For most entrepreneurs, starting just one billion Dollar tech giant would be a lifetime achievement. For Reid Hoffman, it’s all in a day’s work and why he is one of the members of the “PayPal Mafia”, a group of former PayPal (later sold to eBay) employees and founders who have since founded and developed additional technology companies such as Tesla, Inc., LinkedIn, Palantir Technologies, SpaceX, Affirm, Slide, Kiva, YouTube, Yelp and Yammer. He also started SoicalNet, a failed online dating website which is considered by some to the first social networking site. In 2016, Hoffman sold LinkedIn to Microsoft for $26.2 billion in cash and joined Microsoft’s board.

Being the co-founder of two major tech giants and an investor/role player in many more, is testament to Hoffman’s ability to think big, his entrepreneurial skills and his approach to scaling. We all don’t want to create billion-dollar businesses, but we all can learn a lot from and be inspired by Reid, so I highly recommend taking some time to learn from Reid Hoffman. One great way to learn from Reid is listening his podcast, Masters of Scale. In each episode, Reid shows how companies grow from zero to a gazillion, testing his theories with legendary company founders.

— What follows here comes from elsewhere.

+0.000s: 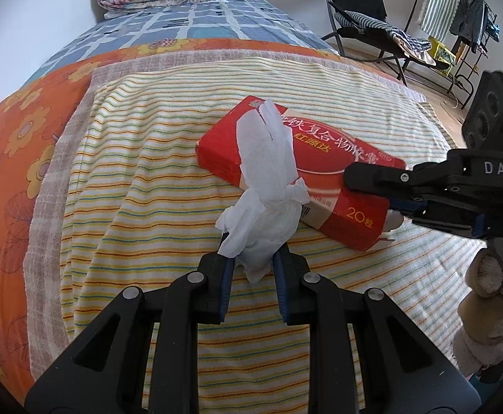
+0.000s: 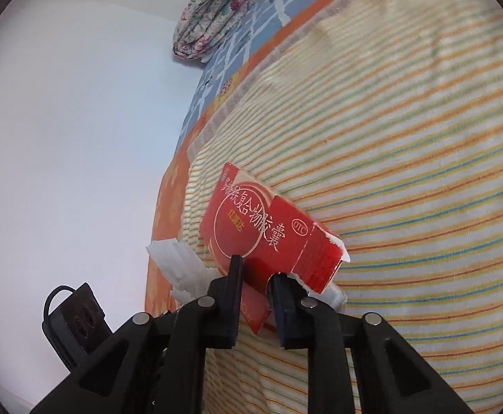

One of my all-time favorite episodes, is with Airbnb CEO, Brian Chesky. Click here to listen In the episode, Brian talks about how his thinking process to WOW customers, was the foundation for making Airbnb what it is. The process is powerful and transformational. It’s a process everyone one of could use to improve our businesses and practices. Make a commitment to listening to this episode and use Brian’s WOW your customers visioning process to break through whatever barriers you are facing.

The process proved Reid’s theory that if you want your company to truly scale, you must start by doing things that DON’T scale. This may seem counter intuitive but its exactly how Chesky built Airbnb. According to Chesky, no one has ever started with a perfectly scaled business. For Airbnb, it all started with the handcrafted phase. In this phase, you focus on hand serving your customers to win them over one-by-one and you don’t stop until you know exactly what they want. Do you know what your customers really want? Do you know what would really WOW them? Find out now!

In Airbnb’s case, home visits were the secret sauce because they enabled Brian to spend time getting to know his customers. By knocking on a host’s door to offer them something they could not refuse, in this case it was professional photographs, meant Brian could sit down with his customer.  Then using customer feedback, combined with the WOW visioning process, you can design the perfect product or service. Listen to the right customers and you will also have your product roadmap. This is designing with empathy, the key ingredient to a winning product.

How do you know when you are done? You know it’s time to move to phase 2 when you have done it until its painful. Now, you hire an intern to pick up where you leave off and start the next phase.

Since you will never be in the ‘handcrafted’ phase again, it’s the only time you will ever be small enough to interact with users. It’s how you get their feedback, good or bad, and how you develop your master plan for giving them exactly what they want.

Don’t let the size and scale of Reid, Brian or Airbnb make you think these ideas are only for tech companies that want to sale to the moon, these concepts and business building tools can (and should) be used by all of us!

About Reid Hoffman

Internet entrepreneur, venture capitalist and author, Reid Hoffman co-founded LinkedIn, and is currently a partner at the venture capital firm Greylock Partners. According to Forbes magazine, his net worth is US$2.2 billion. In October 2018, Hoffman co-authored his third book, titled “”Blitzscaling: The Lightning-Fast Path to Building Massively Valuable Companies.